Where the data below has the string "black", return the whole line.

▶ [Data]
== Segment start ==
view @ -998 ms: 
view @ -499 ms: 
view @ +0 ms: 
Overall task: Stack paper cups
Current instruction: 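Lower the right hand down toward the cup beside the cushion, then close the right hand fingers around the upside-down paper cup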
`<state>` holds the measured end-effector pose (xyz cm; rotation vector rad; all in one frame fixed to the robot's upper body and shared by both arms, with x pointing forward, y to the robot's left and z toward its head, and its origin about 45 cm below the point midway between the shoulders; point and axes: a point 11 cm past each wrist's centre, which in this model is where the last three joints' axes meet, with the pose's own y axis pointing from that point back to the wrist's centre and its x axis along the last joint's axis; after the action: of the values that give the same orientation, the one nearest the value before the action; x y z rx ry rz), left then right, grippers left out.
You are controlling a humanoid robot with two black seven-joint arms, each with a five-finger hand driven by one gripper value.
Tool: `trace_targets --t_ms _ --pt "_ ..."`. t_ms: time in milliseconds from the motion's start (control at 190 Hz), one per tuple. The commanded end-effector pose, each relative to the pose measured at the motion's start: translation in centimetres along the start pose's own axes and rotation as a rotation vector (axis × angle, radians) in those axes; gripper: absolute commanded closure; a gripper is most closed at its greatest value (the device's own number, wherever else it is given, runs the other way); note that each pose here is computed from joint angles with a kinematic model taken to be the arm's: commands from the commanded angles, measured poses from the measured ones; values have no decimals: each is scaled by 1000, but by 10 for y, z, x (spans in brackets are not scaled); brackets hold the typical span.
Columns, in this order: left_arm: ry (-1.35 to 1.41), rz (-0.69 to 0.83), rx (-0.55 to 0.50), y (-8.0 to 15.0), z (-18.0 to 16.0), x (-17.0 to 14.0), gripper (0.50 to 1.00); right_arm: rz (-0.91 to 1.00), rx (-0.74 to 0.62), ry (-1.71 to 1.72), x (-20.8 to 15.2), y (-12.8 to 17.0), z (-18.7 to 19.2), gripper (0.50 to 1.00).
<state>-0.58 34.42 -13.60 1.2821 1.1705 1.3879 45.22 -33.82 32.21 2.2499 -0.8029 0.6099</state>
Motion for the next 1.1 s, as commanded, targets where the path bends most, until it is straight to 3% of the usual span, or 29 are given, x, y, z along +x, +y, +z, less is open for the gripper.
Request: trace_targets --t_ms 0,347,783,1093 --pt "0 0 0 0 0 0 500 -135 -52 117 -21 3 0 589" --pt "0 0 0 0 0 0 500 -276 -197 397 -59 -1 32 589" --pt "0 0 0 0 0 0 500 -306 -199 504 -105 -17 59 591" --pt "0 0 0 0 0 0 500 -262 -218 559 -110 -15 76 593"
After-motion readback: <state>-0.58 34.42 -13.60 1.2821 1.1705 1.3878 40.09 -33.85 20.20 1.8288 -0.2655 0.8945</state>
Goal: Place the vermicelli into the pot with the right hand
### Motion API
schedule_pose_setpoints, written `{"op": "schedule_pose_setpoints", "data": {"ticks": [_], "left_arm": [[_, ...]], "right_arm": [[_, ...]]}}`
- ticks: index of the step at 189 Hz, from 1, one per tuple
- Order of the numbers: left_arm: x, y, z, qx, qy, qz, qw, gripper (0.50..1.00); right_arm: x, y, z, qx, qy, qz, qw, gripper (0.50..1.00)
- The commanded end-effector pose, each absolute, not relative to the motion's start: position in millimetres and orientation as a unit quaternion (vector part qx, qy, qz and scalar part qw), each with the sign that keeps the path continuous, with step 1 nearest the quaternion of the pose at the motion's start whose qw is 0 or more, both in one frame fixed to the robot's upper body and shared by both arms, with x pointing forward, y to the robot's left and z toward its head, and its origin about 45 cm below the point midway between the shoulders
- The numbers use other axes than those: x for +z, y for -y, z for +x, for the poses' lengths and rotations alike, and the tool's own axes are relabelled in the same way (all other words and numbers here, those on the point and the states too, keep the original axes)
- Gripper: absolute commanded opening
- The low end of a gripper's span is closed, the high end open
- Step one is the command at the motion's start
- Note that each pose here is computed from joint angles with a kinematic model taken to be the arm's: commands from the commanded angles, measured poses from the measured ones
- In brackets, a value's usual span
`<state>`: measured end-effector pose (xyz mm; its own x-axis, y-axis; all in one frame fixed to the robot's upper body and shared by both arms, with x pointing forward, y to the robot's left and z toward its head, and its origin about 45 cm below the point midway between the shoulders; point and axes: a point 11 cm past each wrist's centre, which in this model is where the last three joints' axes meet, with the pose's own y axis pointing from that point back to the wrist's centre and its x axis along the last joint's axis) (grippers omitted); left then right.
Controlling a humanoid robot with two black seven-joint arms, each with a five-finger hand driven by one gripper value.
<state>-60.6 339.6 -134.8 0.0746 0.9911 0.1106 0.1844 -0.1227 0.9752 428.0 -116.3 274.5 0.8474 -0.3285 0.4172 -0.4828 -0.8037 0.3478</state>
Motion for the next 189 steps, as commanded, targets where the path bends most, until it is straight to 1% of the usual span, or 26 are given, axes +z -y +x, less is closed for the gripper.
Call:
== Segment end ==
▶ [Expected answer]
You are controlling a humanoid robot with two black seven-joint arms, each with a five-finger hand driven by one gripper value.
Controlling a humanoid robot with two black seven-joint arms, each with a five-finger hand driven by one gripper value.

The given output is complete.